(YOUR OBJECTIVE)
Count the lines in the entries below that include the word "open". Give nothing but the number.

(GIVEN RECORDS)
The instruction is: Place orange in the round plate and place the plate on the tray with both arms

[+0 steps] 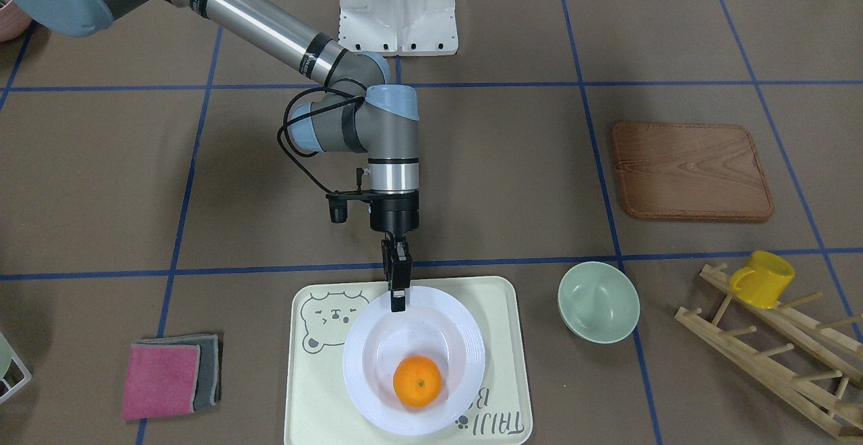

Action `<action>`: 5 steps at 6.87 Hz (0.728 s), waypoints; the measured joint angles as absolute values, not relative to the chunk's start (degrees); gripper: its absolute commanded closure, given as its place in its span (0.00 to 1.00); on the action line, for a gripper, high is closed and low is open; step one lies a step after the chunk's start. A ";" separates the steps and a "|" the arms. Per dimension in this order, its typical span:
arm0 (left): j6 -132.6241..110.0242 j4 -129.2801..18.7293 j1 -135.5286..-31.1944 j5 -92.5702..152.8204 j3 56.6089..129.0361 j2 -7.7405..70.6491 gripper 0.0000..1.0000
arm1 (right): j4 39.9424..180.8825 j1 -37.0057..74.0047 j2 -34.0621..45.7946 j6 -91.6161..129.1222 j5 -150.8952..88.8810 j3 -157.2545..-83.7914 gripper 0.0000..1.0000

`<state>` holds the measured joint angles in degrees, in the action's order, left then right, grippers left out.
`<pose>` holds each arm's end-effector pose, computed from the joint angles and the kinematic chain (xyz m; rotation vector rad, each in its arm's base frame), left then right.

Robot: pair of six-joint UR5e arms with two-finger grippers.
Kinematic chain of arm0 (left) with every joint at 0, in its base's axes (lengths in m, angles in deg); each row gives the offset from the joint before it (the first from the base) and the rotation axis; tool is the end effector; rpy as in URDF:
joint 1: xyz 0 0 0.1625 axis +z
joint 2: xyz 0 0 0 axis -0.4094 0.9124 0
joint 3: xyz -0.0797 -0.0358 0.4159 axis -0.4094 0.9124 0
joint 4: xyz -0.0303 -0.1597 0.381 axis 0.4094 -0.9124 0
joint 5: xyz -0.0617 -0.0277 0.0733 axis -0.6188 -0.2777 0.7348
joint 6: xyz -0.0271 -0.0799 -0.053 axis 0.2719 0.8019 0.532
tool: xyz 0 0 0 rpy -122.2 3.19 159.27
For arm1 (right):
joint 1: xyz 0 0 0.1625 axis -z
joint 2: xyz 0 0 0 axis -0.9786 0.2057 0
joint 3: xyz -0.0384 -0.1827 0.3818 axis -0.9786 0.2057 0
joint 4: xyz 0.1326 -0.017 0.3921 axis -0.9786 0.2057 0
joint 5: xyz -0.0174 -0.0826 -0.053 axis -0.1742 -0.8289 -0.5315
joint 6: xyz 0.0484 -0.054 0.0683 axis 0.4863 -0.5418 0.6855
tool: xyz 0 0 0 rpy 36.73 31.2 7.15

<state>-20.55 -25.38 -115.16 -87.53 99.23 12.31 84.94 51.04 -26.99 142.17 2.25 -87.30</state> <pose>-0.0665 -0.4950 0.5917 0.0353 0.8603 -0.0744 -0.6458 -0.5421 0.2184 0.3490 -1.2507 1.4858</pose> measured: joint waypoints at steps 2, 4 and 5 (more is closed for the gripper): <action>-20.86 -27.86 -115.14 -86.81 99.19 11.79 0.01 | 95.83 50.46 -19.43 123.60 12.94 -104.37 0.00; -20.83 -29.23 -115.14 -85.90 99.40 11.04 0.01 | 113.01 46.00 -12.72 105.14 26.04 -121.81 0.00; -20.71 -29.30 -115.15 -85.78 99.76 10.79 0.01 | 118.75 41.27 -9.33 95.42 34.34 -128.16 0.00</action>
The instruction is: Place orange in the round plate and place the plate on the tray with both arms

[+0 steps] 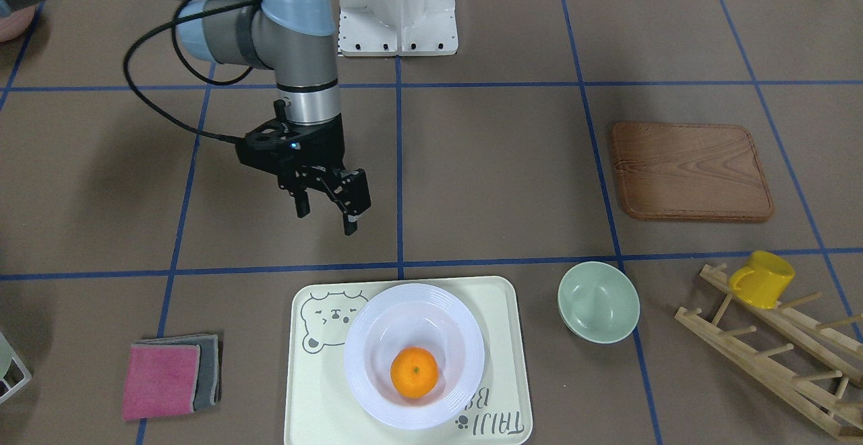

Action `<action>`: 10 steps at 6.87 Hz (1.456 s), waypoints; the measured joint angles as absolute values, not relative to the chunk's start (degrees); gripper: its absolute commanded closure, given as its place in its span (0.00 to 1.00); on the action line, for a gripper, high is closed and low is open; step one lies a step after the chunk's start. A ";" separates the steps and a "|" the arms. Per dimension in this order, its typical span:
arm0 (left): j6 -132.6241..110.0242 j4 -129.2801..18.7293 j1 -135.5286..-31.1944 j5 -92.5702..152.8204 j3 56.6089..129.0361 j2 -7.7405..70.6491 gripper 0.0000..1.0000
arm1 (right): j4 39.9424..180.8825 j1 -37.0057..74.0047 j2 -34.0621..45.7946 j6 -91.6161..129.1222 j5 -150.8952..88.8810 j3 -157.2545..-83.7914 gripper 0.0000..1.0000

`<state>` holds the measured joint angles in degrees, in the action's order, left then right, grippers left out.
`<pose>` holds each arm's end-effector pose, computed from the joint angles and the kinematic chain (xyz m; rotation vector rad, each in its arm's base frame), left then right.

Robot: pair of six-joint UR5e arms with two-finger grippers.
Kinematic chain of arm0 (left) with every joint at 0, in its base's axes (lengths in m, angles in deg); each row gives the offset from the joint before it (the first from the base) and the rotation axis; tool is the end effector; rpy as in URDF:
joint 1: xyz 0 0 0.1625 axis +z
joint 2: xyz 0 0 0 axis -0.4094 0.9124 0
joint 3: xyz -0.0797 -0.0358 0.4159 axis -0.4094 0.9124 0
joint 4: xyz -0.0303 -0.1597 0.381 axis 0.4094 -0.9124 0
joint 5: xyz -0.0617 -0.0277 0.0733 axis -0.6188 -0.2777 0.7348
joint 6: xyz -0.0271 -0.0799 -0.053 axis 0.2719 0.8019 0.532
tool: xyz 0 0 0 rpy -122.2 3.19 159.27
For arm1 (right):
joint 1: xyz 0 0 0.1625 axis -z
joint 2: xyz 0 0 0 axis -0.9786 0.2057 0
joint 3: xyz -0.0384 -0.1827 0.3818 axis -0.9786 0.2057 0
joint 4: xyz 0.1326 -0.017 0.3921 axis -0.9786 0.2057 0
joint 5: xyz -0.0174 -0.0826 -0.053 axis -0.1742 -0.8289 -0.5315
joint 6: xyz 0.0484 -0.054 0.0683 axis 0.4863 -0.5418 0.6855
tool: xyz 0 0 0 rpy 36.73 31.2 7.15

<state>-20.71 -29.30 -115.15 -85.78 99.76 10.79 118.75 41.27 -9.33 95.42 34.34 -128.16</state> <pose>-0.0683 -0.4877 0.5952 0.0861 0.8307 -0.0519 -0.4457 -0.5042 0.2127 0.2882 -0.8587 0.6640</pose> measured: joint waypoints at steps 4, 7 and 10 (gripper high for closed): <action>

(SOLUTION BELOW)
2